Exercise goal
Write the records out once more. Leave each line exactly as given.

Data for review
--- START ---
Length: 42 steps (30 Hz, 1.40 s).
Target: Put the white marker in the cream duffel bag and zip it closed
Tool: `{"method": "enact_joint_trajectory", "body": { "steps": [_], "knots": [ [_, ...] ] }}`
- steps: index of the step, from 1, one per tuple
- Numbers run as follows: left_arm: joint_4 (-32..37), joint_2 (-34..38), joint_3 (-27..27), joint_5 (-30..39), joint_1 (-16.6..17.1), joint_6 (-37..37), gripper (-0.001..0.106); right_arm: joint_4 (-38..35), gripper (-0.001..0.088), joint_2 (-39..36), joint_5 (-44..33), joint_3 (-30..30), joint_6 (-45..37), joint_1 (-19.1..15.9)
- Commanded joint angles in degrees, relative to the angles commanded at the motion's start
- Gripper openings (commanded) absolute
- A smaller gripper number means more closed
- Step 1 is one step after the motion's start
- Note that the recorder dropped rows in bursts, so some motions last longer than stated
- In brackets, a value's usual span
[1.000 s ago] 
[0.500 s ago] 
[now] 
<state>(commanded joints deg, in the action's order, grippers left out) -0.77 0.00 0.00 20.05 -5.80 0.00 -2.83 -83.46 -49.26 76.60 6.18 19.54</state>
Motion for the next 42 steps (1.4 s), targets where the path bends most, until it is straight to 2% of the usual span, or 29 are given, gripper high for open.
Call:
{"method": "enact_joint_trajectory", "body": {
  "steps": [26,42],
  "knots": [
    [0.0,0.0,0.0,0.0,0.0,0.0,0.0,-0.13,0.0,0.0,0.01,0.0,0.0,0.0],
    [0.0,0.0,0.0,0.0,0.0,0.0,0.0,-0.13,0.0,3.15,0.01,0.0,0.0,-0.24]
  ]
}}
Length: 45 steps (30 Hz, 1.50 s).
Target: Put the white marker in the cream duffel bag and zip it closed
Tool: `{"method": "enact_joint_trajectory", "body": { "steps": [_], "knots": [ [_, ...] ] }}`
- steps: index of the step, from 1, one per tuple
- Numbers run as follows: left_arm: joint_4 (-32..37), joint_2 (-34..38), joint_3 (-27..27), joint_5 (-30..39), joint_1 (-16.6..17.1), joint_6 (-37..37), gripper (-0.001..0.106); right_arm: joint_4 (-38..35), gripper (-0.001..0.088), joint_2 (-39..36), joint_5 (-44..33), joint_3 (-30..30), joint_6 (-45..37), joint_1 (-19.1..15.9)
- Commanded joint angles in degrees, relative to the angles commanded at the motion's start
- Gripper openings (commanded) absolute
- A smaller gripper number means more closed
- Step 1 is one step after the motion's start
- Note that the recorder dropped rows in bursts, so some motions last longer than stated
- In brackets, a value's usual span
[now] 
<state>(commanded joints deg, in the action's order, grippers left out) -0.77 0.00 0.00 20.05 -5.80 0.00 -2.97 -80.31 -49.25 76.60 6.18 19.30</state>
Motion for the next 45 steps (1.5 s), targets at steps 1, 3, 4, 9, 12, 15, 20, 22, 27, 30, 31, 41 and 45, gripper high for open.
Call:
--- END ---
Result below
Length: 42 steps (30 Hz, 1.40 s).
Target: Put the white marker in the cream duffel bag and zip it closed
Tool: `{"method": "enact_joint_trajectory", "body": { "steps": [_], "knots": [ [_, ...] ] }}`
- steps: index of the step, from 1, one per tuple
- Numbers run as follows: left_arm: joint_4 (-32..37), joint_2 (-34..38), joint_3 (-27..27), joint_5 (-30..39), joint_1 (-16.6..17.1), joint_6 (-37..37), gripper (-0.001..0.106); right_arm: joint_4 (-38..35), gripper (-0.001..0.088), joint_2 (-39..36), joint_5 (-44..33), joint_3 (-30..30), joint_6 (-45..37), joint_1 (-19.1..15.9)
- Commanded joint angles in degrees, relative to the angles commanded at the motion's start
- Gripper openings (commanded) absolute
- A smaller gripper number means more closed
- Step 1 is one step after the motion's start
- Note that the recorder dropped rows in bursts, so some motions last longer than stated
- In brackets, a value's usual span
[1.000 s ago] 
[0.500 s ago] 
[now] 
<state>(commanded joints deg, in the action's order, grippers left out) -0.77 0.00 0.00 20.05 -5.80 0.00 -2.83 -83.46 -49.26 76.60 6.18 19.54</state>
Motion for the next 42 steps (1.4 s), targets where the path bends most, until it is straight to 2% of the usual span, or 29 are given, gripper high for open.
Call:
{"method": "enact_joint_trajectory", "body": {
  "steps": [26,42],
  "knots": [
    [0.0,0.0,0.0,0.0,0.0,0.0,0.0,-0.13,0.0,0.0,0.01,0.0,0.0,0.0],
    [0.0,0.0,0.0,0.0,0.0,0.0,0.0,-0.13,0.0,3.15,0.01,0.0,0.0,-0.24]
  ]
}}
Length: 45 steps (30 Hz, 1.50 s).
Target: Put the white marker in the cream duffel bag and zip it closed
Tool: `{"method": "enact_joint_trajectory", "body": { "steps": [_], "knots": [ [_, ...] ] }}`
- steps: index of the step, from 1, one per tuple
- Numbers run as follows: left_arm: joint_4 (-32..37), joint_2 (-34..38), joint_3 (-27..27), joint_5 (-30..39), joint_1 (-16.6..17.1), joint_6 (-37..37), gripper (-0.001..0.106); right_arm: joint_4 (-38..35), gripper (-0.001..0.088), joint_2 (-39..36), joint_5 (-44..33), joint_3 (-30..30), joint_6 (-45..37), joint_1 (-19.1..15.9)
- Commanded joint angles in degrees, relative to the angles commanded at the motion's start
- Gripper openings (commanded) absolute
- A smaller gripper number means more closed
- Step 1 is one step after the motion's start
- Note that the recorder dropped rows in bursts, so some motions last longer than stated
- In brackets, a value's usual span
[now] 
<state>(commanded joints deg, in the action's order, grippers left out) -0.77 0.00 0.00 20.05 -5.80 0.00 -2.97 -80.31 -49.25 76.60 6.18 19.30</state>
Motion for the next 45 steps (1.5 s), targets at steps 1, 3, 4, 9, 12, 15, 20, 22, 27, 30, 31, 41 and 45, gripper high for open.
Call:

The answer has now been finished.